Boot loader environments rarely benefit from a second CPU.  The best
way to not miss an interrupt in a VM boot environment is to not
overcommit.

>>> I presume you disabled VMware's isc-dhcp on vmnet1?
>>
>> Yes. I should have mentioned that. Found out the hard way.. . ;-)
>>
>>
>>> Good idea to serve from a subtree.
>>
>> Thanks. We need to support both modes, so we now have /tftpboot/bios
>> and ../efi64.
>>
>>
>>>> # make spotless
>>>> # make bios
>>>> # make efi64
>>>
>>> 'make bios' should be unnecessary.
>>
>> I have to test both modes, but while debugging I mostly did just "make
>> efi64 && install-stuff-to-/tftpboot/efi64".
>>
>>>> The server does just fine. It typically reacts within 0.000100 seconds.
>>>> The client also starts out fine, reacting within about 0.000250 seconds,
>>>> but this delay slowly increases.
>>>
>>> This makes me wonder the source and there's at least 3 factors: VMware UEFI
>>> on multiple vCPU, memory or other leak, a strange bug in Syslinux.
>>
>> This also happens on a single vCPU.
>>
>> I did check efi/udp.c over and over again (especially the event
>> handling) but I don't see a place that could cause this behaviour.
>>
>> One thing I did just now is a bit - ehm - hackish.

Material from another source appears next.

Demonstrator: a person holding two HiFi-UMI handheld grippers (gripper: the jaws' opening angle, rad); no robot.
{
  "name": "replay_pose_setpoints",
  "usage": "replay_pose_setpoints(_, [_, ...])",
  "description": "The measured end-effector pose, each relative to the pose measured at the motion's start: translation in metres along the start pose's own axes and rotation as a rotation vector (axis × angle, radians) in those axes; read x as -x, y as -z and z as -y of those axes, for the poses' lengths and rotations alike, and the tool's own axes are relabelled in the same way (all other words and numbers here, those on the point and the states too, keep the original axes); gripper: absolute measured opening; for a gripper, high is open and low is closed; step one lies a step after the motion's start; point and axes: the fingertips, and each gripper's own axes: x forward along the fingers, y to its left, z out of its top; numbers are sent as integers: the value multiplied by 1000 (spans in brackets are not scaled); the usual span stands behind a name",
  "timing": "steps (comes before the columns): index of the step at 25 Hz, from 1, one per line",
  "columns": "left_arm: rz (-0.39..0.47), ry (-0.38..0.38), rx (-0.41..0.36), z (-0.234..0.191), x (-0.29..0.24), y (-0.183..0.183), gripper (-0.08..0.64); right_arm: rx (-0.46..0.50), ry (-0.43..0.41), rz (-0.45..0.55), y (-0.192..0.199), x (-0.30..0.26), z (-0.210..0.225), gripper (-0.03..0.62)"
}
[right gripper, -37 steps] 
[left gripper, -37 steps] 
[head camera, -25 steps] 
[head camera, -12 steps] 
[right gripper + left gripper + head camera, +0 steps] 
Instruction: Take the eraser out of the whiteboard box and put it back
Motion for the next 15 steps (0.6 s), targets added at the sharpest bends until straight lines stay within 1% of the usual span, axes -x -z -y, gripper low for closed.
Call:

I symlinked
>> /tftpboot/efi64/syslinux.efi to /dev/zero and tried booting from that.
>> I wanted to see if the "built-in" tftp-client of VMWare's UEFI
>> firmware also showed this behaviour, but it didn't. Well, it got a bit
>> slower, but not as much as the client from syslinux.
>>
>>
>>> I recall finding the UEFI 2.4 spec really for free.
>>
>> I recall running into some NDA that had to be manually approved before
>> I could download anything. I also remember preferring to go on hacking
>> in more debug statements to find out where the delay comes from.
>> Unfortunately I still have no clue and no specs as a result. Even with
>> the specs, my guess is it will take some time understanding them. I'm
>> just becoming a bit more comfortable reading syslinux code.
>>
>>> By the way, what version/commit?
>>
>> A fresh syslinux-6.03.tar.gz from kernel.org.
>> I also tried 81ad566f155fac31089fde69c87059b217e7e9b6 with the same results.
>
> I see the nice exponential-like decay of IO rate :(

Consider one of the following workarounds:

1) HTTP/FTP.  Loading individual files over HTTP/FTP would be
suggested for a large file anyways.  For your situation, I'd suggest
trying to use DHCP option 210, either embedded in option 43 or
hard-coded into syslinux.efi as an after-DHCP option with
pxelinux-options.  Setting the plain option would require forcing your
dhcpd to always insert it (isc-dhcpd after v3 I think can do this) as
no PXE client will ever request it.  I have http://myip/tftp/ pointing
at my tftpd root just for this purpose.

2) Load multiple files.  If the initrd is a CPIO (compressed or not)
for Linux initramfs, split it to multiple files and only put a portion
of the file system into each.  I often load 3-10 GZipped CPIO archves,
each one an independent CPIO file that's extracted over the last.